### Brief
Retype nothing but the lines from the start of the material up to and including the line with "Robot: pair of". Pictures don't belong in the copy.
⁂
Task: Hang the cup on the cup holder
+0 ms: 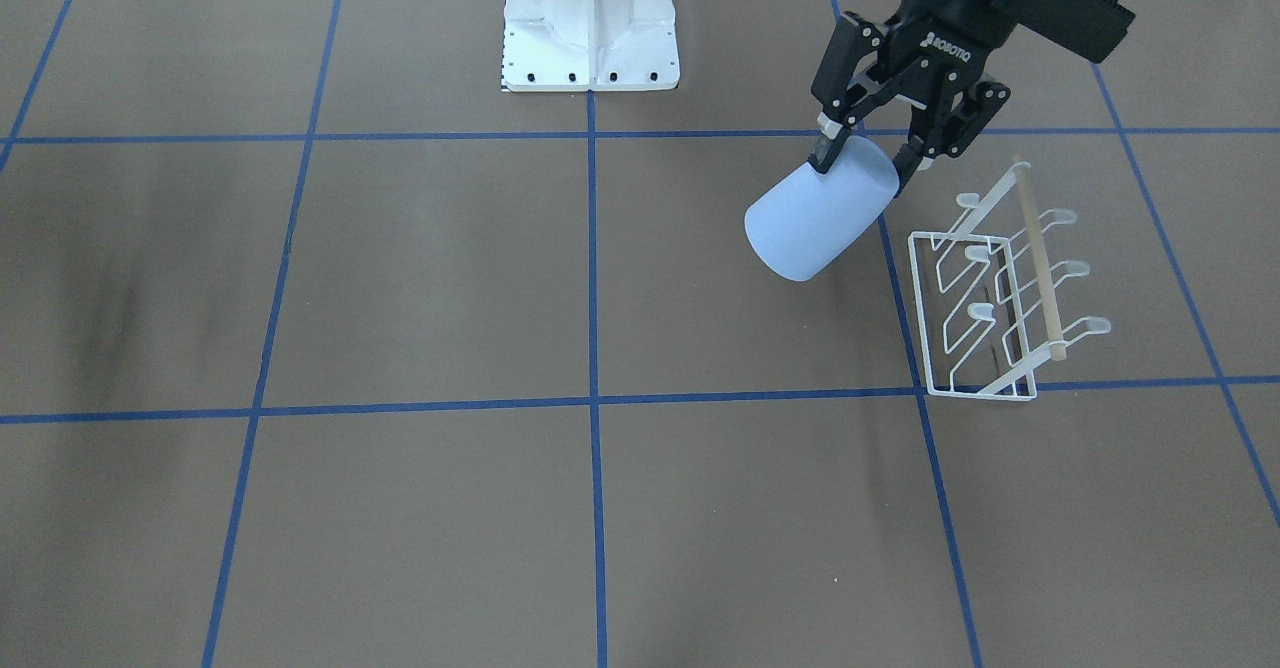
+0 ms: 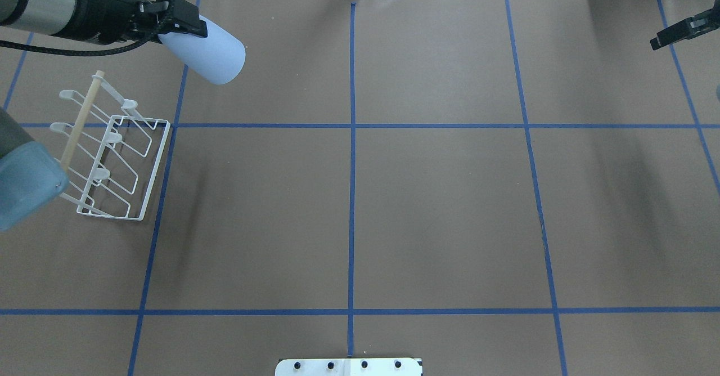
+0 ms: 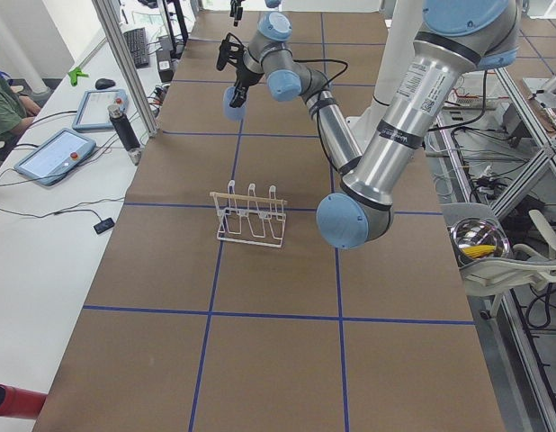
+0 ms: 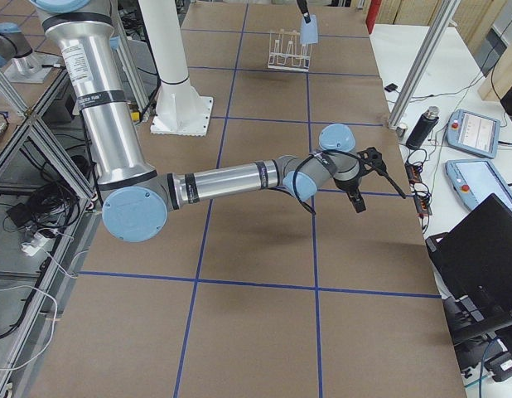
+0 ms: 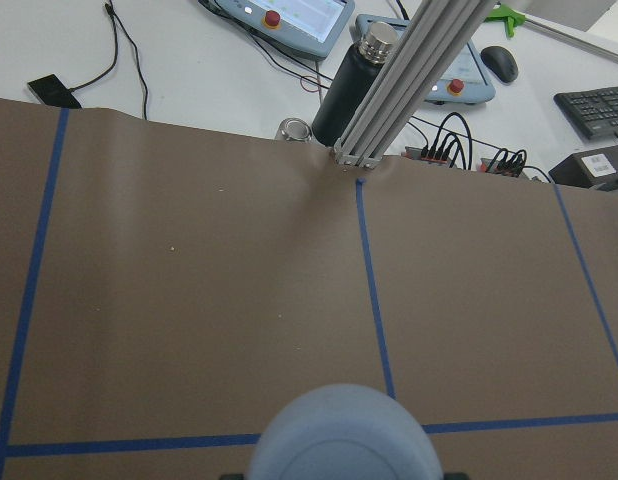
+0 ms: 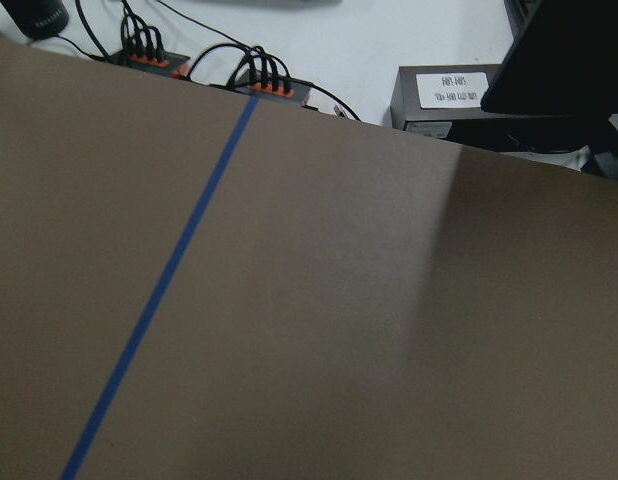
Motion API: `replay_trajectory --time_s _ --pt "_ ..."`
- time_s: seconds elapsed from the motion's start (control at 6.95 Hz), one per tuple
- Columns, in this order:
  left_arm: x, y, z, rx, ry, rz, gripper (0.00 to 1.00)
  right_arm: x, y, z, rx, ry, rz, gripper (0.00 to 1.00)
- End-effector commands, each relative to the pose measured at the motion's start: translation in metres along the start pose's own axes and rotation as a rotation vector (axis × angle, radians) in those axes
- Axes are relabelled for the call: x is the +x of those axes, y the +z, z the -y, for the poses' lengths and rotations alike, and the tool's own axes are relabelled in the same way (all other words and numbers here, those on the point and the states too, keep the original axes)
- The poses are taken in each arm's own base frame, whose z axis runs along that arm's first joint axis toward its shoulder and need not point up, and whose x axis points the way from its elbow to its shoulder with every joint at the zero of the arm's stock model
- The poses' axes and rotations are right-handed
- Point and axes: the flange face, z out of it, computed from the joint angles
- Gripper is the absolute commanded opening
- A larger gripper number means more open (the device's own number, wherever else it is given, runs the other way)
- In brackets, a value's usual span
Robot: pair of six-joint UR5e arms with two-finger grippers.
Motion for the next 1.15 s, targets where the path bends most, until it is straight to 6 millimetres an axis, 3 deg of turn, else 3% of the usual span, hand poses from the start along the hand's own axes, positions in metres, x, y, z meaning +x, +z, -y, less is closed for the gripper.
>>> replay_trajectory --time_s 0.0,0.29,0.58,1.01 --pt "-0.018 0.002 0.007 -0.030 0.088 0.096 0.00 0.016 0.017 -0.017 -0.190 0.058 -0.006 1.00" --pt "-0.047 0.005 0.012 -0.057 0.169 0.164 0.00 0.028 0.038 -0.044 -0.289 0.119 0.028 1.00" --pt "-0.085 0.011 0.013 -0.085 0.230 0.223 0.00 0.039 0.046 -0.067 -0.315 0.131 0.031 1.00" --pt "-0.112 0.033 0.024 -0.122 0.254 0.277 0.00 0.043 0.041 -0.073 -0.312 0.174 0.097 1.00"
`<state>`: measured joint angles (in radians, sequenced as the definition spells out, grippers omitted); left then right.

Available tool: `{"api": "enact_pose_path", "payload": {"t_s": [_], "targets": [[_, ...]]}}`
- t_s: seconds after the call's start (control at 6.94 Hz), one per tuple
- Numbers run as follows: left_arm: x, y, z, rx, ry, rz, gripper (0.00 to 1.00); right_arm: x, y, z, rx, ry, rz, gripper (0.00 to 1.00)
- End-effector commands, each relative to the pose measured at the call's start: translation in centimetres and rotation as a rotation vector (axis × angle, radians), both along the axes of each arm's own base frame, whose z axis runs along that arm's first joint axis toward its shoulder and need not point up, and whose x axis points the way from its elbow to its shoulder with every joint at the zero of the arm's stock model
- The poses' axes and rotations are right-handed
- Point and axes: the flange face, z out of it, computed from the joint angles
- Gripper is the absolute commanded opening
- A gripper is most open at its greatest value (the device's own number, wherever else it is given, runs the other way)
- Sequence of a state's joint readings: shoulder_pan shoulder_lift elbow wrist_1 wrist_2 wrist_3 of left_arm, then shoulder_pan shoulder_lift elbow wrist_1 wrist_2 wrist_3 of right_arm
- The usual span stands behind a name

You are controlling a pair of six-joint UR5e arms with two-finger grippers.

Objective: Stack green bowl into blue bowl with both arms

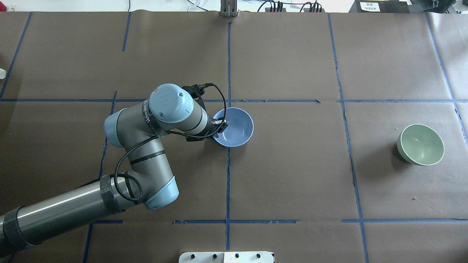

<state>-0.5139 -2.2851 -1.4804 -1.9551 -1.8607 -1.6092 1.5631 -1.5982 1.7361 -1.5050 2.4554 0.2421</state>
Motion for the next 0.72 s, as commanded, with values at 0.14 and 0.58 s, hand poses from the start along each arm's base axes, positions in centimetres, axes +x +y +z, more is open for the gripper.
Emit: {"api": "enact_pose_path", "payload": {"t_s": [0.14, 0.58], "targets": [[-5.8, -1.6, 0.4, -0.039, 0.052, 0.026, 1.0, -3.3, -0.3, -0.8, -0.006, -0.006, -0.016, 1.0], [-18.1, -2.7, -3.4, -0.035, 0.01, 0.078, 1.0, -11.2, 2.4, -0.2, 0.001, -0.031, 0.033, 1.0]]}}
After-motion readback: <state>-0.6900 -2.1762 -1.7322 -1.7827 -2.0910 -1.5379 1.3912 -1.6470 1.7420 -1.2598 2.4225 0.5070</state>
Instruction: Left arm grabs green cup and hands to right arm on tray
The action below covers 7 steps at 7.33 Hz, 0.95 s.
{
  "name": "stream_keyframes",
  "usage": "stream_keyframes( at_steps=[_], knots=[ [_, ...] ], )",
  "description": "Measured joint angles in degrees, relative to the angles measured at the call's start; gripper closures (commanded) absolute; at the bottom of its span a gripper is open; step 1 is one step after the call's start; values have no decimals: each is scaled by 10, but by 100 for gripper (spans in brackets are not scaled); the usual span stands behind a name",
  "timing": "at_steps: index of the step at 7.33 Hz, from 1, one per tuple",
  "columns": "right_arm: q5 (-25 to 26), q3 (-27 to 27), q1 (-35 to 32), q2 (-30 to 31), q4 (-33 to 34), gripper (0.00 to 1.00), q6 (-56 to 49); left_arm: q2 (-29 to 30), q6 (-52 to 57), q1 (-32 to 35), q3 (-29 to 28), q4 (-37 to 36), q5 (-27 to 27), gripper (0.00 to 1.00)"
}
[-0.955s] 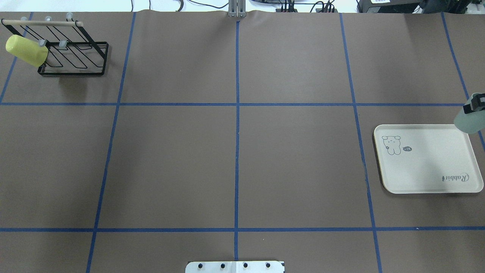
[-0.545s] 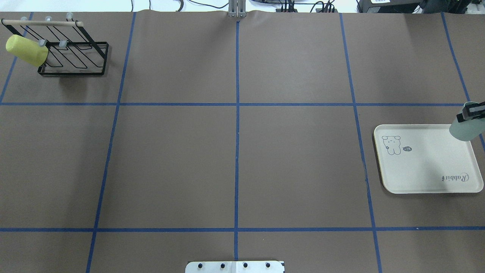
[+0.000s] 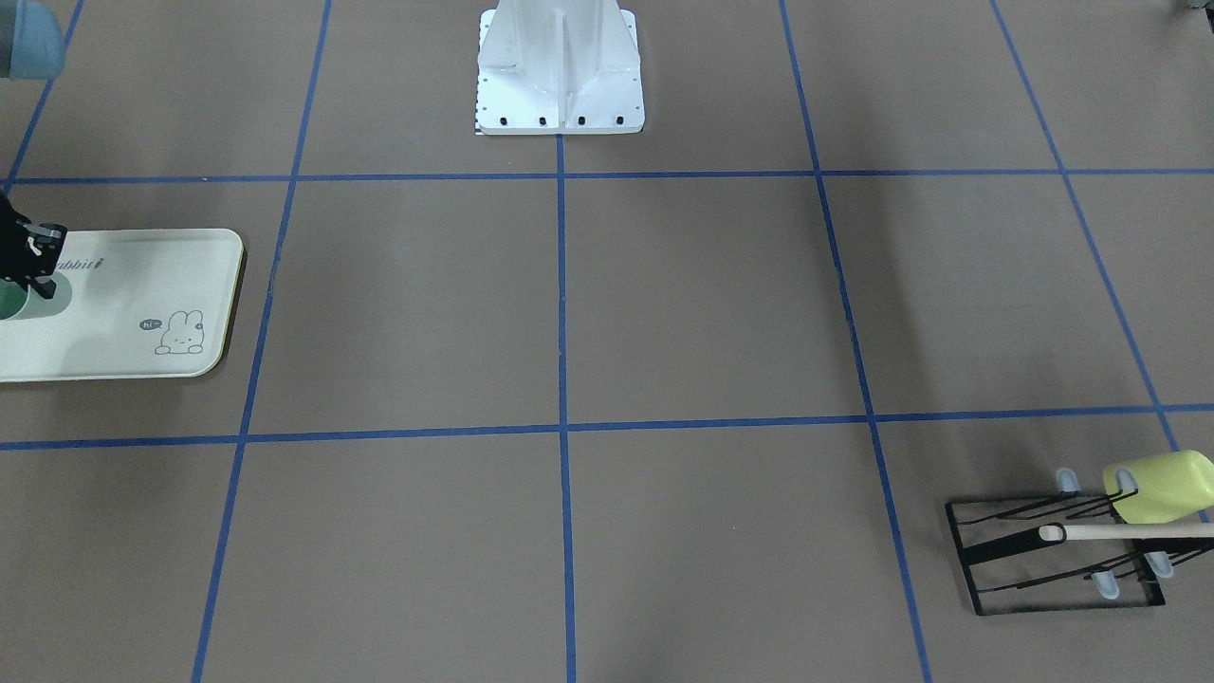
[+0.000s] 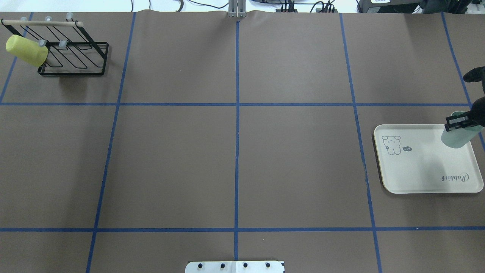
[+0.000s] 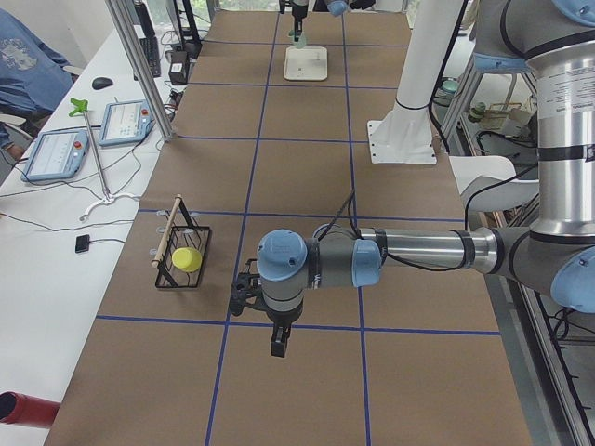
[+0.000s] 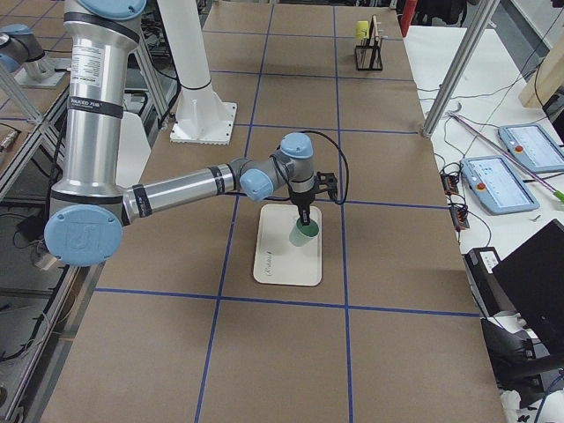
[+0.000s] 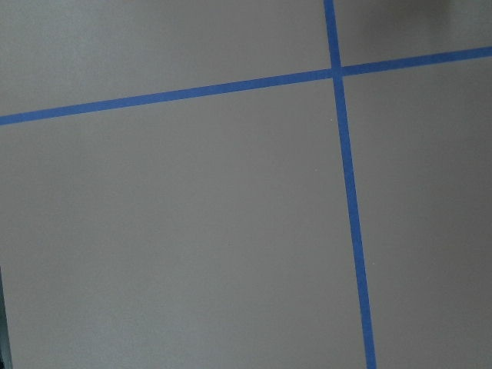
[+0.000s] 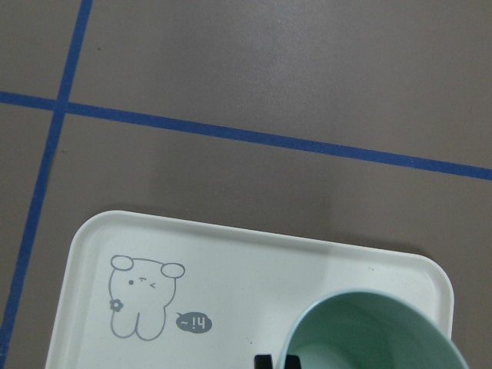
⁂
### Answer area
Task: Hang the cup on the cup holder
+0 ms: 
+0 ms: 
+0 ms: 
+0 ms: 
+0 ms: 
+0 ms: 
Motion API: `replay_trajectory --time_s _ --pt "_ ..."`
- time_s: seconds elapsed from the motion's start (control at 6.95 Hz), one per tuple
- Columns, in this order:
  left_arm: x, y, z, rx, ry, rz, gripper (0.00 to 1.00)
  right_arm: x, y, z, rx, ry, rz, gripper (0.00 to 1.00)
- End-effector commands, each relative to the pose measured at the motion's start: translation in metres along the start pose's own axes and rotation as a rotation vector (axis × angle, radians) in those axes
- Axes are relabelled for the call: x is the +x of those axes, y the +z, z the -y, for the poses' lengths and rotations alike, and the tool's own axes are relabelled in the same way (all other words and numbers here, those on the point and the states too, keep the original axes)
- The poses are taken in each arm's own base frame, whose z axis runs along that arm's first joint axis toward its shoulder and need not point up, and whose x axis points the way from its elbow to its shoulder with every joint at the zero of the arm's stock model
- The poses' axes and rotations are right-handed
- Point and axes: the flange face, z out of it, computed from the joint angles
- Gripper is the absolute commanded opening
- A larger gripper number means more open (the device's own number, wherever else it is given, runs the other way)
- In brackets, a value's usual span
Robot: pair of six-joint UR5e arms with two-finger grippers.

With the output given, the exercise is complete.